Robert - check out Craigslist for freezers. Many people GIVE them away.

Bones ARE necessary in the diet, for nutritional reasons. The bones in chickens and such are much easier to chew than the hard recerational bones. My guys have been eating raw with whole bones for years and have no teeth wearing issues.


----------



## Semperfly82

I'm completely blown away by the raw diet and as much as i want to start have no idea on how to structure a menu for my 4 1/2 mo old shepherd. I'm looking at the rawdogranch to try to get going and any other suggestions would be greatly appreciated. It seems like there isnt much to go off of for puppies on her page she's got it started but hasn't included anything into the sections yet..

Off tangent question: eggs (hardboiled, raw with shell, or scrambled?)


----------



## aubie

Raw with the shell is fine for the eggs. Sorry, I'm not too up on the puppy advice!


----------



## aubie

Figured I needed to update since going full raw:

Anna: 13 mo. GSD, average-high Activity, 68-70lbs
A.M: 13.4 oz MM/1.6 oz OM (plus salmon oil)
P.M: 18.5 oz RMB (plus an extra every other day)

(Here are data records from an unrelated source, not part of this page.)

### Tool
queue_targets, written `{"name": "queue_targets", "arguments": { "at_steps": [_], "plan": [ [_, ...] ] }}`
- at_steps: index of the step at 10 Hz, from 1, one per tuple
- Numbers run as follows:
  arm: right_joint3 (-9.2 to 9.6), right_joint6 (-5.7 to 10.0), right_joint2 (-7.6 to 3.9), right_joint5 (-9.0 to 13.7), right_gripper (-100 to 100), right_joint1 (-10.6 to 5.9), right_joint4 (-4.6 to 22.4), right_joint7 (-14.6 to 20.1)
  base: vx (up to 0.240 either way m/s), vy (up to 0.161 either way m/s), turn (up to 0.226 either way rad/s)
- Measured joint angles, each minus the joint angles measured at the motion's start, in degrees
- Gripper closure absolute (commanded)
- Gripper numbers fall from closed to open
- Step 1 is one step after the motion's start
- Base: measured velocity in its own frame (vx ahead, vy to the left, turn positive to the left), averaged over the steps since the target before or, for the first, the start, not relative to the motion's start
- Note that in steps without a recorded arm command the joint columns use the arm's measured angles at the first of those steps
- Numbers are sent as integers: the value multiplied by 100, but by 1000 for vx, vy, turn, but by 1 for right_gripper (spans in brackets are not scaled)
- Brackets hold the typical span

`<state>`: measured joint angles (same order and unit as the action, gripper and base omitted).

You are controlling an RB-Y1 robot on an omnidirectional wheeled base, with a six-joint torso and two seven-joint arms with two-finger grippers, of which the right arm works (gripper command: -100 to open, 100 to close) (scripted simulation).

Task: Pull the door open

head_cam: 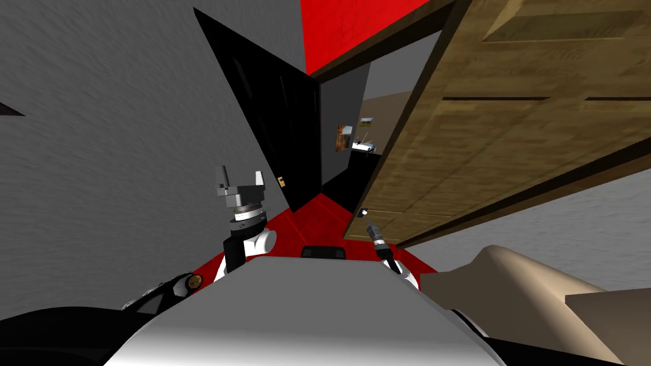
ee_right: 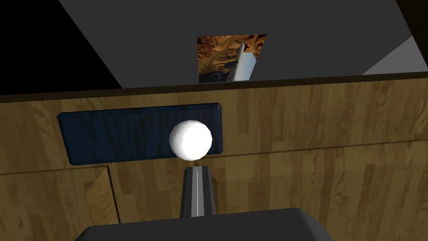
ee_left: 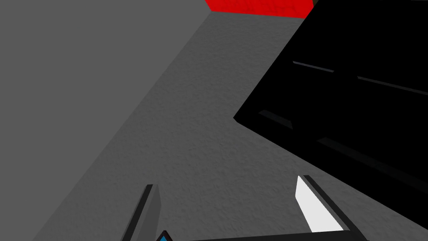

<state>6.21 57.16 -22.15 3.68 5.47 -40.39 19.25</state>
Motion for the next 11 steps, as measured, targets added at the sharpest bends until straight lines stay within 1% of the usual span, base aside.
{"name": "queue_targets", "arguments": {
  "at_steps": [1, 3, 4, 5, 6, 7, 10, 11],
  "plan": [
    [0, 0, 0, 0, -100, 0, 0, 0, -94, 89, -136],
    [-102, -16, -31, 75, -100, -41, 112, 15, -142, 139, -124],
    [-155, -75, -46, 114, -100, 12, 43, 12, -59, 60, -34],
    [-161, -92, -47, 118, -100, 22, 33, 11, 117, 14, 53],
    [-180, -132, -25, 124, -100, -6, 25, -10, 222, -12, 50],
    [-197, -151, 1, 128, -100, -65, 81, -36, 217, -39, 46],
    [-256, -255, 82, 143, -100, -195, 121, -128, 195, -44, 43],
    [-273, -281, 111, 147, -100, -235, 145, -159, 102, -19, 3]
  ]
}}
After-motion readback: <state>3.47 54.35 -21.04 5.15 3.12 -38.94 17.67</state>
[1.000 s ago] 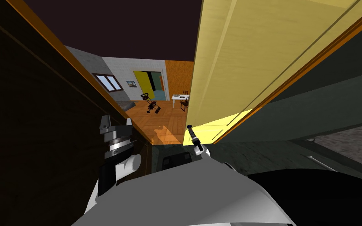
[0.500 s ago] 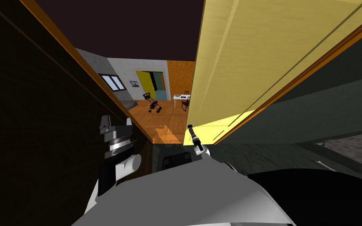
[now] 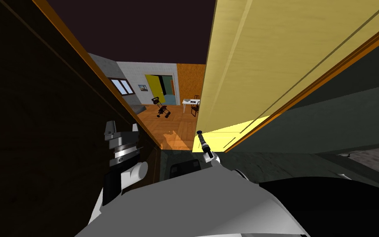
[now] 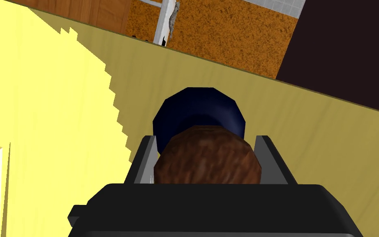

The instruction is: Pull the door open

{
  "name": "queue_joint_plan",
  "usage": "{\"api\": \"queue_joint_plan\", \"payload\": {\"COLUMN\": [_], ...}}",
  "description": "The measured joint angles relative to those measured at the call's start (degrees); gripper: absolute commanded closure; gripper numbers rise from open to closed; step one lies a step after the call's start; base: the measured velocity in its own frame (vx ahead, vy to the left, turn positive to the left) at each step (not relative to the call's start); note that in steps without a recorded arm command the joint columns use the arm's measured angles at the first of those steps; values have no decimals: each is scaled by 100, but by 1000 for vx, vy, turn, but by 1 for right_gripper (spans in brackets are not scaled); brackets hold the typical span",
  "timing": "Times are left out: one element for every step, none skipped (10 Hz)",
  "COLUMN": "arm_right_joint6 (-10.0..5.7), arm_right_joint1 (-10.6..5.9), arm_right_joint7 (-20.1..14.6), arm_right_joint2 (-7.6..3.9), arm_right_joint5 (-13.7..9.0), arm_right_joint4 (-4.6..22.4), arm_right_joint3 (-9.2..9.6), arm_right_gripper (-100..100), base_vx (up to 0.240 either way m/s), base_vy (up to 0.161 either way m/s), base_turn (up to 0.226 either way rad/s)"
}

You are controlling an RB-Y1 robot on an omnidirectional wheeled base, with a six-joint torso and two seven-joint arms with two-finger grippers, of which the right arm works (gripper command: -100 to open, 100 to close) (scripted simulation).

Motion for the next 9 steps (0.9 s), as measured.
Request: {"api": "queue_joint_plan", "payload": {"arm_right_joint6": [-4,-7,-10,-13,-16,-19,-25,-26,-28], "arm_right_joint1": [-10,-20,-28,-36,-41,-46,-55,-66,-74], "arm_right_joint7": [-161,-291,-439,-553,-697,-803,-944,-1105,-1239], "arm_right_joint2": [-15,-20,-30,-35,-43,-48,-58,-72,-76], "arm_right_joint5": [-55,-81,-122,-145,-185,-207,-248,-304,-331], "arm_right_joint4": [17,29,44,57,67,76,92,101,113], "arm_right_joint3": [5,9,14,17,24,26,30,36,41], "arm_right_gripper": [100,100,100,100,100,100,100,100,100], "base_vx": [-27,-30,-22,-22,-19,-25,-40,-27,-24], "base_vy": [-6,-5,-5,-2,-4,-2,-8,-7,-5], "base_turn": [35,62,29,40,32,61,80,38,48]}}
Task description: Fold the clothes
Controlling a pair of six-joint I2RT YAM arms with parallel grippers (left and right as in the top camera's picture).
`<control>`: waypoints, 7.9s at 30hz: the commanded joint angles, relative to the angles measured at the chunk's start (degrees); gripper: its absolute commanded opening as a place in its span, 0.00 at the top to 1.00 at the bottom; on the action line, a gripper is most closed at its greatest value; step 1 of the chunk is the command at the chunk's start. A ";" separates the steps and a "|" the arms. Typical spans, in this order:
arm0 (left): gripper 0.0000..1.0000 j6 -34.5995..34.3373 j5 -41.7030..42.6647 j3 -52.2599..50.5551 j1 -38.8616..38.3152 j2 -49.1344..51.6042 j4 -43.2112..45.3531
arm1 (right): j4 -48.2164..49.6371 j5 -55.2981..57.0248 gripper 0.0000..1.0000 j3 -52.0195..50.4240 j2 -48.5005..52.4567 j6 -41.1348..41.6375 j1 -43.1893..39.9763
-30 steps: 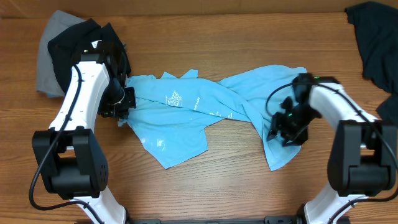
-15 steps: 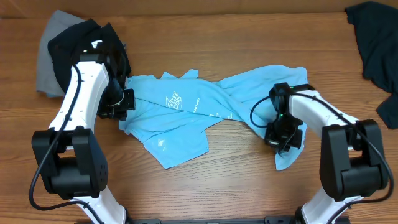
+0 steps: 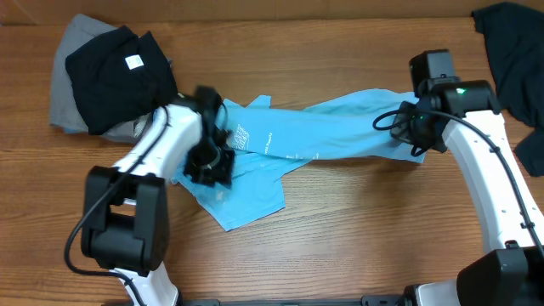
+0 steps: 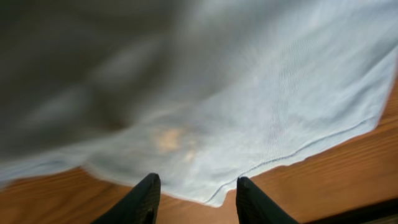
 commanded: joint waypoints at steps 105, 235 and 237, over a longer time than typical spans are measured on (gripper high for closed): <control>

Duncan: 9-11 yo, Shep/Mix, average-slow activity, 68lbs (trying to get weight down to about 62-65lbs)
A.M: 7.9 oz MM/1 oz OM (plus salmon oil)
P.M: 11 oz RMB (plus an extra every other day)

MM's: ground turkey, ground beef, mackrel, ground quail, beef heart, turkey heart, ground venison, ground duck

OM: Beef kidney, beef liver, lamb organ mix

RMB: Turkey necks, chicken necks, chicken backs, chicken quarters, pork necks

Other items: yogurt, tripe, eggs


----------



## ch3ckpo1nt

I have a 13 week old Male GSD, activity level is probably average, maybe a bit below during the week. I'm switching from Eukenuba to TOTW this weekend. I don't want to do 100% RAW feeding, but I wanted to know of the best stuff I can just add in his kibble every once in awhile? If I chose eggs, do I just drop an egg in there with his food? Any recommendations you guys may have, let me know please!

Thank you!


----------



## IslandStorm62

I noticed that you Feed the RMB in the mornings; the MM and OM in the evening. I assume this is by design?

I downloaded your spreadsheet and strated trying to figure out how much to feed my 2.5YO Male GSD. He is going to be fairly active so I am estimating about 2.5lbs - 3lbs per day. I really want to feed him just once a day and was wondering what the thoughts are in regards to feeding schedules.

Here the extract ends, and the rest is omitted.